Task prompt | Throughout the listing that follows, find each line with the word "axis" and copy it.

*** Block opens ***

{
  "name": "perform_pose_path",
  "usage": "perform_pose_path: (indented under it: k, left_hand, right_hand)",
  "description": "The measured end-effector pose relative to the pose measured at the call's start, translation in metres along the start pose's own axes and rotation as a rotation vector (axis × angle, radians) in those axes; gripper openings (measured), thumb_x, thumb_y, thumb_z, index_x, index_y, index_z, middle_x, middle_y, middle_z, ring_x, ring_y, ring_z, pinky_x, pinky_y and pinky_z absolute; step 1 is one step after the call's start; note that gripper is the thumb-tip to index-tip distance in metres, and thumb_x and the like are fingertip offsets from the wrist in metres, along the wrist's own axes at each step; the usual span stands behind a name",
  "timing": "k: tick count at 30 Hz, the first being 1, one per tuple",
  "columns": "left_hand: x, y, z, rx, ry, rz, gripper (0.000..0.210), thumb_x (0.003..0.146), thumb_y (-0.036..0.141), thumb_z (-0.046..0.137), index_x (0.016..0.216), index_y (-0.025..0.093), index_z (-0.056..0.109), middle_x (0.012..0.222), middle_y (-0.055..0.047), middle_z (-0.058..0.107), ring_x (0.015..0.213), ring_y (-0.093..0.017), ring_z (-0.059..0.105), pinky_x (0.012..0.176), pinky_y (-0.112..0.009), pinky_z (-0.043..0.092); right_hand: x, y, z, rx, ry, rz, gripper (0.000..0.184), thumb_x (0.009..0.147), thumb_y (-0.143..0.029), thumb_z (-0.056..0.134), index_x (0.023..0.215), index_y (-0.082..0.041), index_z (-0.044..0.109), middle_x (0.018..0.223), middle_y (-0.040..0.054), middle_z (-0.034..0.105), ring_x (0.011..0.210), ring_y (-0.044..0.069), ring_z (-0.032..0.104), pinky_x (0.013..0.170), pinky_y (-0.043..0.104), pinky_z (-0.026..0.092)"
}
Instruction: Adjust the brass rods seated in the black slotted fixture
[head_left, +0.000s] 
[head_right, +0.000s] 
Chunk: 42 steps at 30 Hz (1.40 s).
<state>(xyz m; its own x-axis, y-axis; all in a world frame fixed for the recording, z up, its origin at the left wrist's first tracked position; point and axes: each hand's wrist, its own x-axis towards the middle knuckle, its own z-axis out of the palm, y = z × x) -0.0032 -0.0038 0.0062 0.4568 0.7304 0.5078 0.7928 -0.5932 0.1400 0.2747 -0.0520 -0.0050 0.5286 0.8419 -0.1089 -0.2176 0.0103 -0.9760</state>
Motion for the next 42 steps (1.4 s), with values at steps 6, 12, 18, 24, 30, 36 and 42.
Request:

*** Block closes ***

Answer below |
  "description": "The measured end-effector pose relative to the pose measured at the call's start, translation in metres along the start pose's own axes and rotation as a rotation vector (axis × angle, radians) in those axes; gripper openings (measured), thumb_x, thumb_y, thumb_z, index_x, index_y, index_z, middle_x, middle_y, middle_z, ring_x, ring_y, ring_z, pinky_x, pinky_y and pinky_z absolute; step 1 is one step after the call's start; note that gripper is the thumb-tip to index-tip distance in metres, and thumb_x and the like are fingertip offsets from the wrist in metres, along the wrist's own axes at each step; the usual span stands behind a name",
<state>(xyz m; its own x-axis, y-axis; all in a world frame fixed for the recording, z up, its origin at the left wrist's first tracked position; point and axes: each hand's wrist, its own x-axis towards the middle knuckle, its own z-axis out of the palm, y = z × x) -0.0032 -0.0038 0.0062 0.4568 0.7304 0.5078 0.7928 -0.5932 0.1400 0.2747 -0.0520 -0.0050 0.5286 0.8419 -0.1089 -0.2176 0.0103 -0.9760</state>

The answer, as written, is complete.